Baehr M, Bunge R P
Department of Anatomy and Neurobiology, Washington University School of Medicine, St. Louis, Missouri 63110.
Exp Neurol. 1989 Oct;106(1):27-40. doi: 10.1016/0014-4886(89)90141-6.
Properties of Schwann cells (SC) within the environment of the peripheral nerve can differ depending on their state of differentiation (e.g., quiescent, proliferating or mature SCs). In the present study we have tested the efficacy of SCs in different functional states to promote adult rat retinal ganglion cell (RGC) survival and neurite growth. We have used culture conditions which allowed regenerating retinal axons to contact SCs (1) as quiescent SCs that had not been in contact with axons, (2) as SCs that had been proliferating in contact with neurites, and (3) as mature SCs which had myelinated axons and deposited basal lamina around the axon-SC unit. Both proliferating and mature SCs were activated, i.e., were removed from axonal contact by inducing Wallerian degeneration, 2-3 days prior to testing their ability to support neuronal survival and neurite growth. Activated SCs, (derived from either proliferating or mature SCs) supported adult rat RGC survival and axonal regrowth significantly better than quiescent SC monolayers. Conditioned media (CM) derived from corresponding SC preparations (quiescent, proliferating, or mature SCs) supported short-term survival of RGCs and neurite outgrowth on defined substrata. A dissociation of substrate adsorbable neurite-promoting and nonadsorbable neurotrophic factors could be observed. The neurite-promoting activities found in CM were trypsin and heat sensitive, suggesting that the active component(s) is protein(s). None of the CM tested was able to support adult rat RGC survival and axonal growth as effectively as activated SCs (either proliferating or mature SCs). Long-term survival (greater than 4 days) of RGCs in explant cultures were especially dependent on RGC-neurite contact with preactivated SCs; CM derived from corresponding SCs (mature and proliferating SC-CM) were significantly less effective in supporting long-term survival. From these data we conclude that consideration must be given to the functional state of the SCs in experiments designed to utilize SCs in promoting CNS regeneration.

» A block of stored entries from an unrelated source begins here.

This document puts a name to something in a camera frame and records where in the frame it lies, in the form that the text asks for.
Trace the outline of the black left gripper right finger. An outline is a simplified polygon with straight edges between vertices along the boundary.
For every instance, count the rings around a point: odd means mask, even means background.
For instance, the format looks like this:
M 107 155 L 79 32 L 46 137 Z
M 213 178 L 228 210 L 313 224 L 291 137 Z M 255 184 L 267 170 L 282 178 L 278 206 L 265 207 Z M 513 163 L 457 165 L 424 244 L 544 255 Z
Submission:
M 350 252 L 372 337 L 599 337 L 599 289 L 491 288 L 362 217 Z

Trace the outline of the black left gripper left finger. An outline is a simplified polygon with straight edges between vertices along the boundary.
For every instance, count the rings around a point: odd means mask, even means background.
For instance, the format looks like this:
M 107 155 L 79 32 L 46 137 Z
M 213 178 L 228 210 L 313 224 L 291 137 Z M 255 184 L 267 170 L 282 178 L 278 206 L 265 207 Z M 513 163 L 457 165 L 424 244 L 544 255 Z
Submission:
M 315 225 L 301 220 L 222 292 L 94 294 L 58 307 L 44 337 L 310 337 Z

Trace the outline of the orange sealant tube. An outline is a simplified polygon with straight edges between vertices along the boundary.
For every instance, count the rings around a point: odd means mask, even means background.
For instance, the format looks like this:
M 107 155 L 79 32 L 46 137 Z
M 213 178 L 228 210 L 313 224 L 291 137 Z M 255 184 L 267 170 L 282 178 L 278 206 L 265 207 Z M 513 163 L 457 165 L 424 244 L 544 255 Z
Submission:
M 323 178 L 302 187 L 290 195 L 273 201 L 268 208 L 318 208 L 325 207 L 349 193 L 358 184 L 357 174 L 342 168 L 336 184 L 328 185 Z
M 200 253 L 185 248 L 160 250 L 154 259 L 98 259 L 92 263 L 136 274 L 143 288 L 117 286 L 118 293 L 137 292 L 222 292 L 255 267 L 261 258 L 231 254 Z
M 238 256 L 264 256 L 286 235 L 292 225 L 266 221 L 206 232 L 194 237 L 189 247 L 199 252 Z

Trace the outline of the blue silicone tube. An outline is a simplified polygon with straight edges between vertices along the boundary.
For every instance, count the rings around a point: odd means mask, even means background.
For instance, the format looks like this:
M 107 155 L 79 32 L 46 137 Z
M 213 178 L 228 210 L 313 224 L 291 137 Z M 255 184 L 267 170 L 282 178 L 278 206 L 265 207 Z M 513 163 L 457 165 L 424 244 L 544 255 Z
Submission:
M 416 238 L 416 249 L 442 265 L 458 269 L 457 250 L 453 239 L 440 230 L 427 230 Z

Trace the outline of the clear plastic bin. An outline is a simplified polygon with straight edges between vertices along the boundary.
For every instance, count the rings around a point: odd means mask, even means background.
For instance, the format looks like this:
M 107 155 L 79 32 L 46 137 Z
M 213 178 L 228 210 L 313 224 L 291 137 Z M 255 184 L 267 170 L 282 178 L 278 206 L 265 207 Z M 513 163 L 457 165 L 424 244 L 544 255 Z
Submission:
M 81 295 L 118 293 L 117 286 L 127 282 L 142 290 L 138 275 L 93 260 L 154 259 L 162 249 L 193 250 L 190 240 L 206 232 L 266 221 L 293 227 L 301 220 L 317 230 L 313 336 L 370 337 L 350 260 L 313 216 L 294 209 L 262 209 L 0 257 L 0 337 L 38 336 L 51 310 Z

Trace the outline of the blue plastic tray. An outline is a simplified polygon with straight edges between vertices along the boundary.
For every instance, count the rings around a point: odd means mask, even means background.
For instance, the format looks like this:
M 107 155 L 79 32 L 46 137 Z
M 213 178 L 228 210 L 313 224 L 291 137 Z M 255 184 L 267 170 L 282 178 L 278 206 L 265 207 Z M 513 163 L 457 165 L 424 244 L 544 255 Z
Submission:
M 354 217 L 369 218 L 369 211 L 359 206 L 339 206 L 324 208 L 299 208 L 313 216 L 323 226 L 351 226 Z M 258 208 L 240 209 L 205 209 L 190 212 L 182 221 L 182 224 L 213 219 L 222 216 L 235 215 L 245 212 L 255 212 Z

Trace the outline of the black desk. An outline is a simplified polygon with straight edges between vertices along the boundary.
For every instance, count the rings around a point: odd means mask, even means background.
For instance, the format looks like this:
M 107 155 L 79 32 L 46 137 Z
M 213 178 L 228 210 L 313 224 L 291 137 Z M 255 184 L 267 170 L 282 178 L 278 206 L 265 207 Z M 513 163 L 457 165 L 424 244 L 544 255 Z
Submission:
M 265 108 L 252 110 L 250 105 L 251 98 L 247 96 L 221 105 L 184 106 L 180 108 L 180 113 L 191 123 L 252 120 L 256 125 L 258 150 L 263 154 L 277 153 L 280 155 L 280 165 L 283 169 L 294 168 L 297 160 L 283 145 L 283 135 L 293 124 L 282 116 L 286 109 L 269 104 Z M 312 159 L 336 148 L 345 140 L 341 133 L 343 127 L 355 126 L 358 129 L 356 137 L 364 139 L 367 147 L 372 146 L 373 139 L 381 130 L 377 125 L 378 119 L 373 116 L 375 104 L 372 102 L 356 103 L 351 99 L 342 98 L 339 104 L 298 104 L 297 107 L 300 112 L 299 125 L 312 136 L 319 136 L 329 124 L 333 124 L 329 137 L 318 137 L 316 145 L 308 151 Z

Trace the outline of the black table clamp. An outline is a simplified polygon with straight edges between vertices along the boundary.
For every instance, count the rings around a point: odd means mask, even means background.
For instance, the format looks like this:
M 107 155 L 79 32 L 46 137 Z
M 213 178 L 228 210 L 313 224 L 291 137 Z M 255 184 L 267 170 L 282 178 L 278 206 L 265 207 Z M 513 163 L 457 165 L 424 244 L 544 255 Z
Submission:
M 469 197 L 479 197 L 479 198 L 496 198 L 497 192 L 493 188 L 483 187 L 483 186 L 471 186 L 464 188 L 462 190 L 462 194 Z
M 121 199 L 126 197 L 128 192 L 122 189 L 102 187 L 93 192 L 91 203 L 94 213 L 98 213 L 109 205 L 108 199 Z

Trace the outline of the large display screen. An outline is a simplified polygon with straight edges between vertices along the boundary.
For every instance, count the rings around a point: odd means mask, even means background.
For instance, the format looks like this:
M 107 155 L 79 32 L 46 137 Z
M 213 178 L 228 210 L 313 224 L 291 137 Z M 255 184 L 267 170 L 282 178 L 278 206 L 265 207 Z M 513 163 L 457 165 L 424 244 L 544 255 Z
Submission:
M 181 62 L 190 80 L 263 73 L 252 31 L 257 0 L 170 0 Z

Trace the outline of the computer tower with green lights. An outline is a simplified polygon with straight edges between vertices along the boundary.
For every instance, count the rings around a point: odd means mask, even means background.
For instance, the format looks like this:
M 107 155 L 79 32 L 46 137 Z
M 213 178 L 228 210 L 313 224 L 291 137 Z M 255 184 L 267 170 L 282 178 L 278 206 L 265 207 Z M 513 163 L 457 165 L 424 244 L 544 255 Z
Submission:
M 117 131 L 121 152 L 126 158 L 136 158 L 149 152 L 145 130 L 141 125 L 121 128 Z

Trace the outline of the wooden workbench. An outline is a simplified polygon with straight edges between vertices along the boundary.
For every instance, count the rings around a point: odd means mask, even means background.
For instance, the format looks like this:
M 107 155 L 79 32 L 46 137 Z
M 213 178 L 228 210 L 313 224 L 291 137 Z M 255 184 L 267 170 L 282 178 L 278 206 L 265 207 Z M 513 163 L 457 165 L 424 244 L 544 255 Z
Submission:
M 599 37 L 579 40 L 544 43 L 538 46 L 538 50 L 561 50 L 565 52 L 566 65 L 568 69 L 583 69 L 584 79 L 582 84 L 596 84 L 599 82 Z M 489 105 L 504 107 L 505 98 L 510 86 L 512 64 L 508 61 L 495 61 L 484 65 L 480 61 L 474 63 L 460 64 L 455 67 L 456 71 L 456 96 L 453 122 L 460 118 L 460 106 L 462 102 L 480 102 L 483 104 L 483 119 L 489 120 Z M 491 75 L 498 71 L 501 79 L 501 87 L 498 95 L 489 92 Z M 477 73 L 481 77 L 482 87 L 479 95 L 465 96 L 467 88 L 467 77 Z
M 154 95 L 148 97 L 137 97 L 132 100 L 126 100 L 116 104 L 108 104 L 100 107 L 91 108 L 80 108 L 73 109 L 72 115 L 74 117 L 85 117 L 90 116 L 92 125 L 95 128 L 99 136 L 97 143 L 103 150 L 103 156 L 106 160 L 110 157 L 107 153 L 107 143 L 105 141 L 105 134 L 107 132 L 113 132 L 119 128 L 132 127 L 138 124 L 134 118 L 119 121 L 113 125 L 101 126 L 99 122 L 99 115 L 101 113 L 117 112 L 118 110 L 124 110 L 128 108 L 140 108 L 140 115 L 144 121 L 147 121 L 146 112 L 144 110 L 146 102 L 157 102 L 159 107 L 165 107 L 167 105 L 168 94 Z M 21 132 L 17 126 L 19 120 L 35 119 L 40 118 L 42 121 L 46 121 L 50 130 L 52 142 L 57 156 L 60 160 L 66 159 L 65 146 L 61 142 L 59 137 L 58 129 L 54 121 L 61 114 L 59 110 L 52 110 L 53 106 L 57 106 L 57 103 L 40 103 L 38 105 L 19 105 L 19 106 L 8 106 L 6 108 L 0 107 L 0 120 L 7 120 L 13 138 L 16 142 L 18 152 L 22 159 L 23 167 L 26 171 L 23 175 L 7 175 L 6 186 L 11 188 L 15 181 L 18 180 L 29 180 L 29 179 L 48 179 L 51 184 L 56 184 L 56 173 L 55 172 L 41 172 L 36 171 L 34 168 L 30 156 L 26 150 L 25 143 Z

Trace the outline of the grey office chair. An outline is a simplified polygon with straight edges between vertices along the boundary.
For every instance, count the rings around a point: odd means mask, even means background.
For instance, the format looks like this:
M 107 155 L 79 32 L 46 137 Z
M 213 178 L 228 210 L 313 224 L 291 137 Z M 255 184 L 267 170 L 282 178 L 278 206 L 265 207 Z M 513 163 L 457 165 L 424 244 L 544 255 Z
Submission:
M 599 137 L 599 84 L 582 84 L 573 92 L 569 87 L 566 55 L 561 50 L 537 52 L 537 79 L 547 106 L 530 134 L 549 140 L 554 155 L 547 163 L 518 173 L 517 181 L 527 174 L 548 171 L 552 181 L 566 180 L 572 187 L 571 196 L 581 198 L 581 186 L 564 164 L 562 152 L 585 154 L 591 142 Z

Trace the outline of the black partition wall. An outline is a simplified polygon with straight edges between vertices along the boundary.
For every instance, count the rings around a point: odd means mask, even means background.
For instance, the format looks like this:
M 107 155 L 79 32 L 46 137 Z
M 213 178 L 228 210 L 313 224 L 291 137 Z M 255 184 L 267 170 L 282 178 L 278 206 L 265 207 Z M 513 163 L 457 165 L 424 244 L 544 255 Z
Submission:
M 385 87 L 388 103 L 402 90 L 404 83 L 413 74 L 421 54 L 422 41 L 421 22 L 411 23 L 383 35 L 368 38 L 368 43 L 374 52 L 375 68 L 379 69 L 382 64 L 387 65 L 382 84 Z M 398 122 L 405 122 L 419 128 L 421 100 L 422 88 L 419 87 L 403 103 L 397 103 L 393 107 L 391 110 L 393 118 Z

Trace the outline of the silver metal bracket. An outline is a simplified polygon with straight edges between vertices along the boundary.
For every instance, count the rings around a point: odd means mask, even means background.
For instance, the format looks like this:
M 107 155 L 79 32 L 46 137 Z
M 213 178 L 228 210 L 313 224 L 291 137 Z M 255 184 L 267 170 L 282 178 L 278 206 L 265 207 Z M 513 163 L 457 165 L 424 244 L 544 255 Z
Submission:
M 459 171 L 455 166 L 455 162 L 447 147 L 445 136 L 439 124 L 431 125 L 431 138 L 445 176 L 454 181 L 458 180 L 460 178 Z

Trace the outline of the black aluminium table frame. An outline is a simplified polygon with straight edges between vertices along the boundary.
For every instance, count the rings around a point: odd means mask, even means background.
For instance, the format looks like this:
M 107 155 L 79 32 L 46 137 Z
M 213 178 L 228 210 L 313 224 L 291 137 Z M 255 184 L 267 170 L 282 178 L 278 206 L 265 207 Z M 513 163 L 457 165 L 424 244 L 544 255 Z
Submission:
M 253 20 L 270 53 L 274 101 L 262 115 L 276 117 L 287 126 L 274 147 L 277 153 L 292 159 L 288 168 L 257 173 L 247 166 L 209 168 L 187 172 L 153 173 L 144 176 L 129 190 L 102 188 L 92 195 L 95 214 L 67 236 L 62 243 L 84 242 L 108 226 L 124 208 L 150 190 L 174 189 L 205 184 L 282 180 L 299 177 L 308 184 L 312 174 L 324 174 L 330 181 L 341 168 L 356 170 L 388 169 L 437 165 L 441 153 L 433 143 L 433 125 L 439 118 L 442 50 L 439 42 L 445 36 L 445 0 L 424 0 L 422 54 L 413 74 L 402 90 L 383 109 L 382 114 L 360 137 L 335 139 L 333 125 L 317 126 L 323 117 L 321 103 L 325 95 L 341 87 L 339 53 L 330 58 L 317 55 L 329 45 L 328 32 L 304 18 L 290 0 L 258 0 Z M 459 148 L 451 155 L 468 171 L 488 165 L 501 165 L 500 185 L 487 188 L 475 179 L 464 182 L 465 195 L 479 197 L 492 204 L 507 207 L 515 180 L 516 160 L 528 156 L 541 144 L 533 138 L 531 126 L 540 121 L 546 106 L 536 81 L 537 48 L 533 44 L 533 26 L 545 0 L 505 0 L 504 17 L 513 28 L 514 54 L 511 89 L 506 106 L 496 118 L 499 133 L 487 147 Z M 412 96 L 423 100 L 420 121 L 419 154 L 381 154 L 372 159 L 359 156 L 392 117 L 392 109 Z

在周围神经环境中,施万细胞(SC)的特性会因其分化状态(如静止、增殖或成熟的施万细胞)而有所不同。在本研究中,我们测试了不同功能状态的施万细胞促进成年大鼠视网膜神经节细胞(RGC)存活和神经突生长的功效。我们采用了培养条件,使再生的视网膜轴突能够接触到施万细胞:(1)作为未与轴突接触的静止施万细胞;(2)作为与神经突接触并增殖的施万细胞;(3)作为已使轴突髓鞘化并在轴突 - 施万细胞单元周围沉积基膜的成熟施万细胞。在测试其支持神经元存活和神经突生长能力的2 - 3天前,增殖型和成熟型施万细胞均被激活,即通过诱导华勒氏变性使其与轴突脱离接触。激活后的施万细胞(源自增殖型或成熟型施万细胞)在支持成年大鼠视网膜神经节细胞存活和轴突再生方面,明显优于静止的施万细胞单层。源自相应施万细胞制剂(静止、增殖或成熟的施万细胞)的条件培养基(CM)能支持视网膜神经节细胞的短期存活以及在特定基质上的神经突生长。可以观察到底物可吸附的神经突促进因子和不可吸附的神经营养因子的分离。在条件培养基中发现的神经突促进活性对胰蛋白酶和热敏感,这表明活性成分是蛋白质。所测试的任何一种条件培养基在支持成年大鼠视网膜神经节细胞存活和轴突生长方面,都不如激活后的施万细胞(增殖型或成熟型施万细胞)有效。外植体培养中视网膜神经节细胞的长期存活(超过4天)尤其依赖于视网膜神经节细胞神经突与预先激活的施万细胞的接触;源自相应施万细胞(成熟型和增殖型施万细胞 - CM)的条件培养基在支持长期存活方面效果明显较差。从这些数据我们得出结论,在设计利用施万细胞促进中枢神经系统再生的实验时,必须考虑施万细胞的功能状态。